Над спящим городом распласталось темное и бездонное зимнее небо. Не было видно ни звездочки. За уходящей осенью волочился шлейф липкого, пробирающего до костей тумана, моросью рассеивающегося по мостовой. Мерцал огонек над тележкой с горячим чаем; возле нее, весело переговариваясь, перекусывали две девицы в шляпках с перьями и ярко-желтых пальто. Северин тоже подошел и купил пару сигарет. Одна из девиц заговорила с ним и попросила двадцать геллеров. Он полез в карман и сунул ей горсть мелкого серебра.
Им овладело горькое, мертвящее равнодушие. Он не знал, куда пойти и с чего начать. Из дверей соседнего бара пахнуло спиртным, и швейцар в приветствии приложил руку к фуражке. Северин подумал о годах, проведенных в подобных заведениях. Его пронзила острая тоска по тем временам. Тогда у него было где укрыться. Он не чувствовал себя одиноким в своем убогом, тесном мирке; его товарищами были простодушные желания, пьяные думы о величии и обманчивости вселенной. Но сейчас глаза его открылись. Испепеленный и замаранный, потрепанный и лишенный сил, он пошел по кривой дорожке, на которую его толкнула ресторанная девка.
Теперь-то он понял, почему Натан Майер произнес то слово. Он подумал о людях, для которых свет жизни оказался миражом. О циниках с грязными руками; париях, гонимых по улицам животным страхом; убийцах и тех, на ком лежит печать смерти. Это была та самая Гильдия, и Северин принадлежал к ней.

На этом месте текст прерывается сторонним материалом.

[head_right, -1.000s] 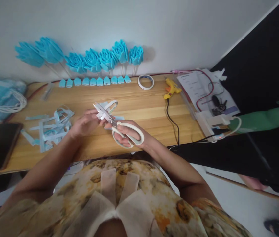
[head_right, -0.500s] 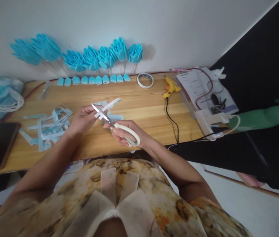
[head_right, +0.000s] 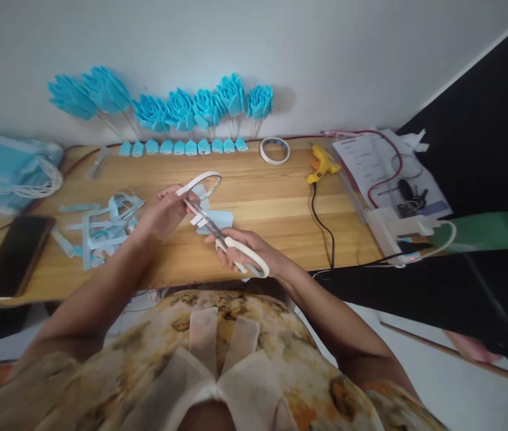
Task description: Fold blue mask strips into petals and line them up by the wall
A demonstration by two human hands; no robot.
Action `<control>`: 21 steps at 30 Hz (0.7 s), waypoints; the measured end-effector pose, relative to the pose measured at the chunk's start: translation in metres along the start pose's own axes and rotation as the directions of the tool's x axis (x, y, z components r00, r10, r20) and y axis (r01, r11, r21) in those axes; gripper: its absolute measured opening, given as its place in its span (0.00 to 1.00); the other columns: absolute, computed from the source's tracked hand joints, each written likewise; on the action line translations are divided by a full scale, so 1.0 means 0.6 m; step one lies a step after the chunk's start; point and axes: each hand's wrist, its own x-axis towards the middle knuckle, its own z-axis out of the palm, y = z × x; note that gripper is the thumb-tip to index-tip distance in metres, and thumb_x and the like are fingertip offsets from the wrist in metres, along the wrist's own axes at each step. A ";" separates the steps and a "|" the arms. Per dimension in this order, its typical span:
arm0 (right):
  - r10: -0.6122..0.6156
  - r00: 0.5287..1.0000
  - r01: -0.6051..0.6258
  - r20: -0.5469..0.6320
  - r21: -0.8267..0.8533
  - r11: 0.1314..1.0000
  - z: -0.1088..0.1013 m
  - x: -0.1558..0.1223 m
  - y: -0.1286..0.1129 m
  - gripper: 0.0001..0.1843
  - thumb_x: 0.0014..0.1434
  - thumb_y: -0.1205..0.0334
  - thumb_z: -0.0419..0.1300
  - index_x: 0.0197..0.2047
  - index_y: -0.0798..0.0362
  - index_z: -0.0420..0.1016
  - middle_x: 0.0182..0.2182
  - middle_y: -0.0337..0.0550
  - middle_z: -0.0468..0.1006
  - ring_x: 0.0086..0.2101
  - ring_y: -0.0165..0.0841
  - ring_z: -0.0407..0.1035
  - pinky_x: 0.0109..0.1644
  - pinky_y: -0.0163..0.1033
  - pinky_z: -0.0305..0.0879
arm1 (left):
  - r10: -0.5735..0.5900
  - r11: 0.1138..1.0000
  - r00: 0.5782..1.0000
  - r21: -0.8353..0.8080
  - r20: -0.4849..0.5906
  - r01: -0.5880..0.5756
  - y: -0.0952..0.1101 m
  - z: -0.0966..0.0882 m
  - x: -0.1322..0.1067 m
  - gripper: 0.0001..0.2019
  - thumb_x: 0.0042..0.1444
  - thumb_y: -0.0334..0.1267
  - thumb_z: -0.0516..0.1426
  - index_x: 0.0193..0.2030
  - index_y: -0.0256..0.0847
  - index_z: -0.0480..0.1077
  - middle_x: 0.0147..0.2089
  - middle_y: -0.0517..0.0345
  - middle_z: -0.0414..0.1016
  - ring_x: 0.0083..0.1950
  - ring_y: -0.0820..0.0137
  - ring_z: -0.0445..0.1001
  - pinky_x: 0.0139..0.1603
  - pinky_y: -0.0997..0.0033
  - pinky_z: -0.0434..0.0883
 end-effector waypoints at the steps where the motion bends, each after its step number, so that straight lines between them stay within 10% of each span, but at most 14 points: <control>1: 0.006 1.000 -0.006 -0.009 0.003 1.000 -0.002 -0.003 0.001 0.35 0.61 0.37 0.65 0.59 0.56 0.71 0.33 0.39 0.73 0.27 0.25 0.66 0.28 0.30 0.63 | -0.008 1.000 1.000 0.000 0.007 0.008 0.000 0.001 -0.001 0.21 0.50 0.55 0.71 0.28 0.37 0.77 0.25 0.57 0.74 0.28 0.72 0.71 0.34 0.72 0.68; 21: -0.038 0.995 0.042 -0.093 0.051 0.998 0.014 0.022 -0.013 0.30 0.61 0.39 0.66 0.51 0.58 0.73 0.25 0.34 0.72 0.19 0.23 0.64 0.20 0.29 0.59 | -0.073 0.995 0.974 0.086 0.216 0.056 -0.015 -0.009 -0.011 0.17 0.59 0.52 0.66 0.32 0.39 0.80 0.34 0.53 0.79 0.36 0.67 0.74 0.40 0.68 0.69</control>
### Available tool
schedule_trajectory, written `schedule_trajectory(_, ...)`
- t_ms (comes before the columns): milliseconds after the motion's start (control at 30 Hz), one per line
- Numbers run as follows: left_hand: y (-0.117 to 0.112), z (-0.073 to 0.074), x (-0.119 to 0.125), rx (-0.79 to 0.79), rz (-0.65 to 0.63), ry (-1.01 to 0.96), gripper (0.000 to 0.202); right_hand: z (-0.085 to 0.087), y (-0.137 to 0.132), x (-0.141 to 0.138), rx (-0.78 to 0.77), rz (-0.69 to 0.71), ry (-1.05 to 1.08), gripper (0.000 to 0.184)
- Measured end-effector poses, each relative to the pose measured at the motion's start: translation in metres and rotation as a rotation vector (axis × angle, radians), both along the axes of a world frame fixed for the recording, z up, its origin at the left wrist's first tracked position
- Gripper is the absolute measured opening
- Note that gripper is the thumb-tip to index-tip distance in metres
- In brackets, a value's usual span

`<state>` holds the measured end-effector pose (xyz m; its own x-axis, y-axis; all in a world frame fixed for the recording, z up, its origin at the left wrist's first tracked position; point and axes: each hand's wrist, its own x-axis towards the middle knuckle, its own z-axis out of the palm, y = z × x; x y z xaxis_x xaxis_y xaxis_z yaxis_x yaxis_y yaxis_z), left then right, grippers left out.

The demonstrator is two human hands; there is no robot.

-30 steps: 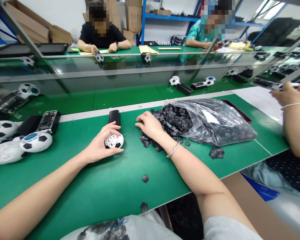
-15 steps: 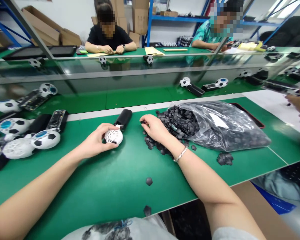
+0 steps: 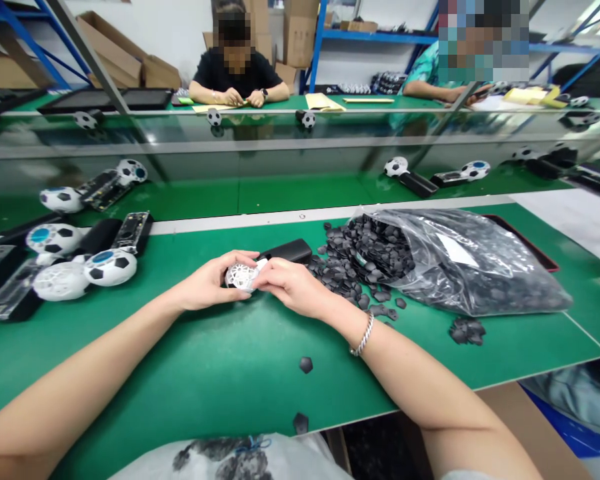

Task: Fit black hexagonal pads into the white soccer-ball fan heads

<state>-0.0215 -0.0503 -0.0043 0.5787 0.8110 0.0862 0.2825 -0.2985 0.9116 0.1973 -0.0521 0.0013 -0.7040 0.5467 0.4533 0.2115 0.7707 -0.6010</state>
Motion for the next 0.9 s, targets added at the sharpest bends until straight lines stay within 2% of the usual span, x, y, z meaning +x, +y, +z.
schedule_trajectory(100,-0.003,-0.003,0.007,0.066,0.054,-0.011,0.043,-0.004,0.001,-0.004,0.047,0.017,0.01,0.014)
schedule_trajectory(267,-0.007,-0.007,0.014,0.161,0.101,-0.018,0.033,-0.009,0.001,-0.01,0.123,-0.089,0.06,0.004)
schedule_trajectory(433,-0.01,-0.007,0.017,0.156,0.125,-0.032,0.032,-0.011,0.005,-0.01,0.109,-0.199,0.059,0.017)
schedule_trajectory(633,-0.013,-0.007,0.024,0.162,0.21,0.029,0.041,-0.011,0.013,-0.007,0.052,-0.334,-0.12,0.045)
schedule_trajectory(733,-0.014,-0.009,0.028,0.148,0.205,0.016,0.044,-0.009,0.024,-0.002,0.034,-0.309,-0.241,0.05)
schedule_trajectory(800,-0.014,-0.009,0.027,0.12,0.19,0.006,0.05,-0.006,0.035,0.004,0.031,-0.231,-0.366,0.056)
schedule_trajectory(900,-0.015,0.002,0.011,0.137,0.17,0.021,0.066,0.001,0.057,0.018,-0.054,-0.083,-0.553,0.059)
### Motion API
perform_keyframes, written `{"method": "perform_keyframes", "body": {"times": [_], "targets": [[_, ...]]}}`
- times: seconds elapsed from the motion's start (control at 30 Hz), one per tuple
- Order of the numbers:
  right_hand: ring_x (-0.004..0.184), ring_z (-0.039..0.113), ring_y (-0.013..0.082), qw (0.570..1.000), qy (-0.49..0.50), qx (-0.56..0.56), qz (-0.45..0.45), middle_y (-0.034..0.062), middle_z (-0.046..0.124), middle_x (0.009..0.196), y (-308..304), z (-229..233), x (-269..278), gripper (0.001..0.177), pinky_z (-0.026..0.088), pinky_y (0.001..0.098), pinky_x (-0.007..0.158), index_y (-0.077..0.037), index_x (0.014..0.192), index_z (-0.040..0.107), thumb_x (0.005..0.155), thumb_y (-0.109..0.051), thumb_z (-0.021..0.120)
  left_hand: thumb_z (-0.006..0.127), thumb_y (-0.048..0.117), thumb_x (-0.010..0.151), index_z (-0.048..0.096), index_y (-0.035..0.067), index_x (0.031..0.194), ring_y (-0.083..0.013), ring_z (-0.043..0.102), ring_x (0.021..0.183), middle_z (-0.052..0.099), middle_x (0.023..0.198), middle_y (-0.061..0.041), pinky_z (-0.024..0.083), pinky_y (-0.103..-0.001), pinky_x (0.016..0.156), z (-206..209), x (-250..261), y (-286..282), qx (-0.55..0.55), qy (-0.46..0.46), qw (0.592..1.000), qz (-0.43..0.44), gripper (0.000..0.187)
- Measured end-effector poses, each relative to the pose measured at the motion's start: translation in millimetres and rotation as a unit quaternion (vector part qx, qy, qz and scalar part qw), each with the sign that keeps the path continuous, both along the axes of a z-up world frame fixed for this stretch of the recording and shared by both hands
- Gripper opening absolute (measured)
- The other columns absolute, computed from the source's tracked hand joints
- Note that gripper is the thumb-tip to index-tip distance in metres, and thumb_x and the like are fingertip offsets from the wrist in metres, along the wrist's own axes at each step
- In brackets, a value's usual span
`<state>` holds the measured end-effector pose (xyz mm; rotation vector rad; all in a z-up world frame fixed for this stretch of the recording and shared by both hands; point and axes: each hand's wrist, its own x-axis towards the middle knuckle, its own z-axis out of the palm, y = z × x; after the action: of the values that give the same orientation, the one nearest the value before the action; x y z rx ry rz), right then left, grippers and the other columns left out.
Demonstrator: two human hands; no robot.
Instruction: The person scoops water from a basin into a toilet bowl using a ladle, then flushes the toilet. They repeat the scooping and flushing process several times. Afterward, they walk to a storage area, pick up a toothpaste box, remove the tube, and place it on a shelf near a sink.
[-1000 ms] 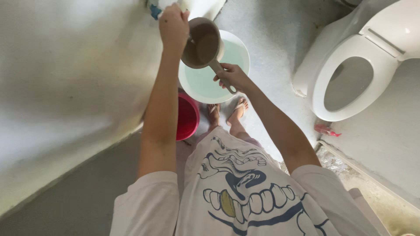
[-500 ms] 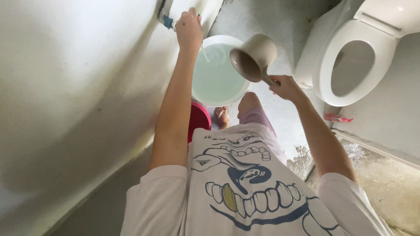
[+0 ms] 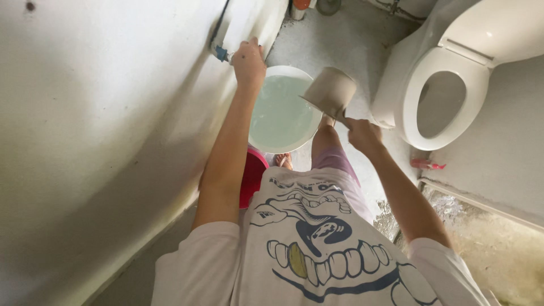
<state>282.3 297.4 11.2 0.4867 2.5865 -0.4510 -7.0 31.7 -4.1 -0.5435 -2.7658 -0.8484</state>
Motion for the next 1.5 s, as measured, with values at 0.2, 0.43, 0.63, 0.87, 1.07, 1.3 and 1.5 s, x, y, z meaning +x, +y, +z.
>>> {"method": "perform_keyframes", "body": {"times": [0.2,0.43,0.63,0.87,1.07,1.3,1.5], "targets": [[0.106,0.068,0.0298,0.985,-0.119,-0.006,0.126,0.0078,0.072,0.112,-48.6,-47.6,-63.1,0.039,0.056,0.0477,0.087,-0.029,0.125,0.07,0.086,-0.029,0.071,0.063,0.014,0.095,0.063,0.001,0.096,-0.0441,0.066,0.079,0.065,0.087,-0.022,0.051,-0.055,0.071,19.6,6.6,1.2,0.008,-0.013,1.0,0.004,0.013],[0.121,0.07,0.0264,0.754,0.092,-0.623,-0.187,0.0175,0.073,0.129,-122.0,-178.3,-189.1,0.044,0.059,0.0329,0.101,0.0,0.128,0.071,0.094,-0.028,0.071,0.065,0.013,0.108,0.058,-0.003,0.086,-0.0219,0.042,0.06,0.046,0.068,-0.015,0.036,-0.035,0.056,5.1,81.2,-48.5,0.302,-0.095,0.943,0.103,0.028],[0.085,0.065,0.0258,0.305,-0.048,-0.892,-0.329,0.0143,0.068,0.101,-195.9,-186.7,-260.9,0.032,0.059,0.0409,0.075,0.001,0.121,0.06,0.111,-0.03,0.058,0.042,0.029,0.102,0.063,0.008,0.103,-0.0225,0.063,0.084,0.066,0.096,-0.012,0.057,-0.042,0.084,-121.2,107.3,-48.6,0.715,-0.493,0.362,0.337,0.03],[0.101,0.067,0.0229,0.587,0.062,-0.769,-0.247,0.0144,0.065,0.123,-161.1,-133.3,-239.8,0.048,0.057,0.0345,0.082,-0.002,0.143,0.053,0.095,-0.002,0.054,0.046,0.023,0.102,0.063,0.007,0.117,-0.0264,0.065,0.112,0.068,0.121,-0.013,0.053,-0.041,0.101,-165.9,60.7,8.3,0.848,-0.437,0.282,0.1,0.028],[0.111,0.067,0.0332,0.848,0.303,-0.423,0.101,0.0161,0.054,0.142,-145.2,27.8,-235.5,0.045,0.058,0.0402,0.097,-0.007,0.135,0.055,0.091,0.002,0.057,0.047,0.028,0.106,0.064,0.008,0.117,-0.0272,0.065,0.11,0.068,0.12,-0.014,0.054,-0.041,0.1,-163.6,16.8,14.9,0.813,-0.468,0.331,0.097,0.029],[0.112,0.069,0.0329,0.926,0.2,-0.29,0.135,0.0136,0.068,0.13,-149.9,55.4,-200.7,0.053,0.051,0.0451,0.103,-0.011,0.136,0.062,0.084,-0.004,0.056,0.047,0.033,0.11,0.065,0.008,0.117,-0.028,0.065,0.108,0.068,0.119,-0.015,0.054,-0.041,0.098,-145.7,41.2,38.3,0.723,-0.546,0.417,0.077,0.032],[0.134,0.049,0.0459,0.873,0.339,-0.336,0.099,0.0286,0.053,0.143,-92.5,4.9,-144.3,0.059,0.036,0.052,0.111,0.001,0.142,0.052,0.084,0.002,0.062,0.048,0.038,0.114,0.066,0.008,0.118,-0.0288,0.065,0.106,0.067,0.118,-0.016,0.055,-0.041,0.096,-127.8,80.0,115.3,0.493,-0.644,0.585,-0.004,0.035]]}}
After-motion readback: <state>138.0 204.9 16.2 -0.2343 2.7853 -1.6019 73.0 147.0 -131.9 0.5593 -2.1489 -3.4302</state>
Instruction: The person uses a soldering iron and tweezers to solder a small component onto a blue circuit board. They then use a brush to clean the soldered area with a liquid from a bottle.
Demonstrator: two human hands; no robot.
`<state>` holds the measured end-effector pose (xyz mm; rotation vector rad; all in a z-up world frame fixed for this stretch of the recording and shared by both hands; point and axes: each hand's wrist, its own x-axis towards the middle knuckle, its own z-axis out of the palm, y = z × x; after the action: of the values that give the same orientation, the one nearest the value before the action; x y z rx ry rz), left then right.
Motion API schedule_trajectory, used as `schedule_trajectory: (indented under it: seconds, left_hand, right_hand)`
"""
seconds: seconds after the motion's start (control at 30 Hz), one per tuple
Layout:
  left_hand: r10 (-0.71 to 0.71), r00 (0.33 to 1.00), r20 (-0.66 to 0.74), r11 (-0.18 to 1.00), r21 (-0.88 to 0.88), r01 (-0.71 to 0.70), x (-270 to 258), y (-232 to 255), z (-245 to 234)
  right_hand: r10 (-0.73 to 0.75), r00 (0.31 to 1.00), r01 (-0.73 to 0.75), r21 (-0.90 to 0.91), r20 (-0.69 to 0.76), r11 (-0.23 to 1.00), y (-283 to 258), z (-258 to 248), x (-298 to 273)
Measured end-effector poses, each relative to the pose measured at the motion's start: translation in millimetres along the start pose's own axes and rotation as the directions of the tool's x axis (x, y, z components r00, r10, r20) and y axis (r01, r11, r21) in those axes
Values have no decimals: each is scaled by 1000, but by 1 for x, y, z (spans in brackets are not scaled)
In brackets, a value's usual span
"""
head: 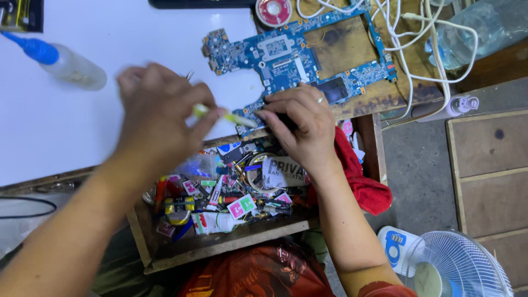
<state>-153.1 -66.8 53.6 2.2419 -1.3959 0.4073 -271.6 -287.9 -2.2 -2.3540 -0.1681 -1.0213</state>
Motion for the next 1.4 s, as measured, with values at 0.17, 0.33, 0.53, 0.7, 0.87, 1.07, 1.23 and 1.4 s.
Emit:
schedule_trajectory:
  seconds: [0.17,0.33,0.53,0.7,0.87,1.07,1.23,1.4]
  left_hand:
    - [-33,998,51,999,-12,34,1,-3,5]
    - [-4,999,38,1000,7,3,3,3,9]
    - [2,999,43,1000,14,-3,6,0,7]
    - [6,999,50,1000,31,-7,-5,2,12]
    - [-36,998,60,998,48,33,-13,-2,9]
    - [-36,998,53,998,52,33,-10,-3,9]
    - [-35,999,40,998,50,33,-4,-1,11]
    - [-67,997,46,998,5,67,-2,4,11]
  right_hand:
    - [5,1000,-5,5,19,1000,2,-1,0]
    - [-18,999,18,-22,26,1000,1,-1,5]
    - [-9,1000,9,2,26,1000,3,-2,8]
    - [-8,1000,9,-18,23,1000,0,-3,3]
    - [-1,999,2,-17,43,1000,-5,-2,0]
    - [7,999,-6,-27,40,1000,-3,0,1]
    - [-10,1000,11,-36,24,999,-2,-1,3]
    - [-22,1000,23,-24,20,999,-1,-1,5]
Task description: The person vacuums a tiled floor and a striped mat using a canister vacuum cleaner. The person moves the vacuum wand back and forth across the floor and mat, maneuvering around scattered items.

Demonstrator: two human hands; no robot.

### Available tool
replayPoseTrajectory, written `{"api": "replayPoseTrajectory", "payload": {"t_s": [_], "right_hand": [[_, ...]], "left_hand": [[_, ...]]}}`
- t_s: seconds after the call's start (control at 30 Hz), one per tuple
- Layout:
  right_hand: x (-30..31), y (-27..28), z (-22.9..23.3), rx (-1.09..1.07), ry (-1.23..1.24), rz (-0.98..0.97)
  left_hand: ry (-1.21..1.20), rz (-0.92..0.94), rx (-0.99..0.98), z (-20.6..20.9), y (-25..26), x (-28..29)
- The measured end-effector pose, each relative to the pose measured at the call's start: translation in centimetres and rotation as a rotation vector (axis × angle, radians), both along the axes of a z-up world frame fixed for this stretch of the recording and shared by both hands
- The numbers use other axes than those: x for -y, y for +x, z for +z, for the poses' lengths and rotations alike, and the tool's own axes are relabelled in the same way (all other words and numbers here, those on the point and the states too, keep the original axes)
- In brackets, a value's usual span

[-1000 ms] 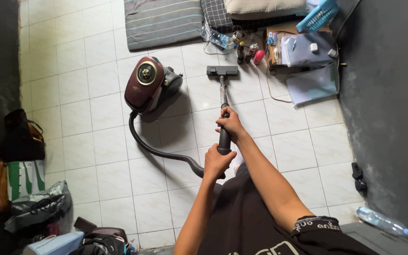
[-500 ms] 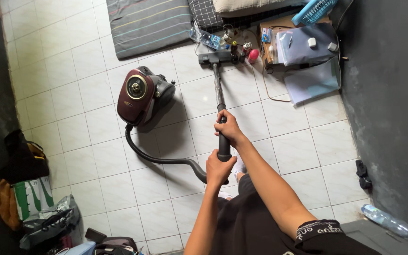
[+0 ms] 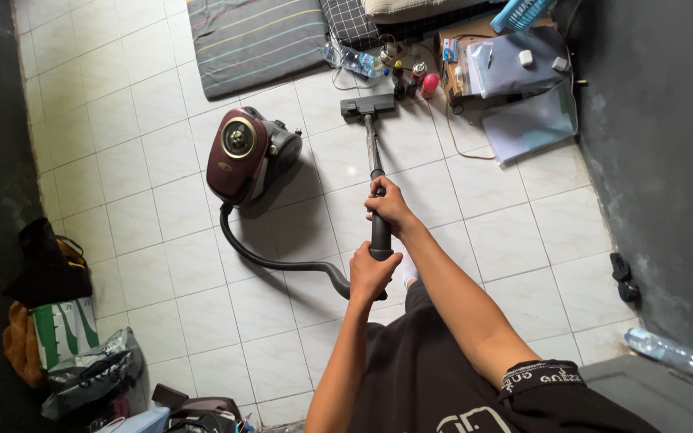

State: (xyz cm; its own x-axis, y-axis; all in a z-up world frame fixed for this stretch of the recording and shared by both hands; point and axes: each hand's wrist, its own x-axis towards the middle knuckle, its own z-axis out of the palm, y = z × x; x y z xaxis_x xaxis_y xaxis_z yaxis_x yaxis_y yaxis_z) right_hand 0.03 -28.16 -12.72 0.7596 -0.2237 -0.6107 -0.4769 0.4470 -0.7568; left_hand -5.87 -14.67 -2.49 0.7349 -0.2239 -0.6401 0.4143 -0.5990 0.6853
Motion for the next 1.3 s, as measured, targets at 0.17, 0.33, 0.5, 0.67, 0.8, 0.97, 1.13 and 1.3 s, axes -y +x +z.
{"api": "replayPoseTrajectory", "payload": {"t_s": [0.17, 0.33, 0.5, 0.67, 0.8, 0.97, 1.13, 1.3], "right_hand": [[-4.3, -4.6, 0.3, -0.029, -0.055, 0.015], [-6.9, -8.9, 1.8, -0.041, -0.012, -0.027], [-8.5, -11.6, 4.7, -0.035, 0.126, -0.064], [-10.1, -12.3, 4.8, -0.024, 0.11, -0.059], [-10.3, -12.0, 4.1, -0.04, 0.082, -0.026], [-9.3, -10.3, 3.1, -0.04, 0.027, 0.025], [-6.6, -7.4, 2.6, -0.065, -0.027, 0.051], [-2.9, -4.1, 2.5, -0.085, -0.044, 0.063]], "left_hand": [[-0.034, 0.009, 0.0, 0.9, -4.7, -4.5], [-0.044, -0.045, -0.016, 3.9, -8.3, -7.8], [-0.001, -0.142, -0.019, 7.3, -9.7, -10.4], [-0.001, -0.117, 0.019, 6.7, -10.7, -11.8], [-0.007, -0.067, -0.01, 4.8, -10.9, -11.6], [-0.036, -0.008, 0.004, 3.0, -10.1, -10.2], [-0.022, 0.022, -0.015, 2.7, -7.6, -6.9], [-0.038, 0.052, -0.025, 2.6, -4.4, -2.9]]}}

Он всегда чувствовал это, даже будучи ребенком, с головой погружавшимся в книги и жаждавшим приключений. Блеклый костер его источенной червями юности уже тогда чадил красноватым дымком, исходившим от скверны, затаившейся в сердце. Счастье других было для него детским ребусом. Он походя играл с судьбой и проскочил мимо всех ловушек, ухитрившись не покалечиться.
Северин огляделся и обнаружил, что сделал круг. Перед ним опять мерцал огонек над тележкой с чаем, во тьме белел фартук торговца. Северин подавил рыдание. У торговца был дом, и свечной огрызок за разбитым стеклом фонаря дарил ему мирный свет.
А как же он, Северин?
Из глубины души поднималась боль. Милый, похороненный под наносами сора и грязи женский образ поднял к нему скорбный лик. Однако он поспешно отвел взгляд, не желая смотреть.
Но вдруг? Неужели это возможно?..
Тихая, постыдная слабость охватила тело. Северин опустился на колени у входа в какой-то подъезд и прижался лбом к холодным ступеням каменного крыльца. Он сложил руки и закрыл глаза, и прямо над ним, на зажатом меж стенами проулка клочке неба, робко проглянула и заискрилась звезда.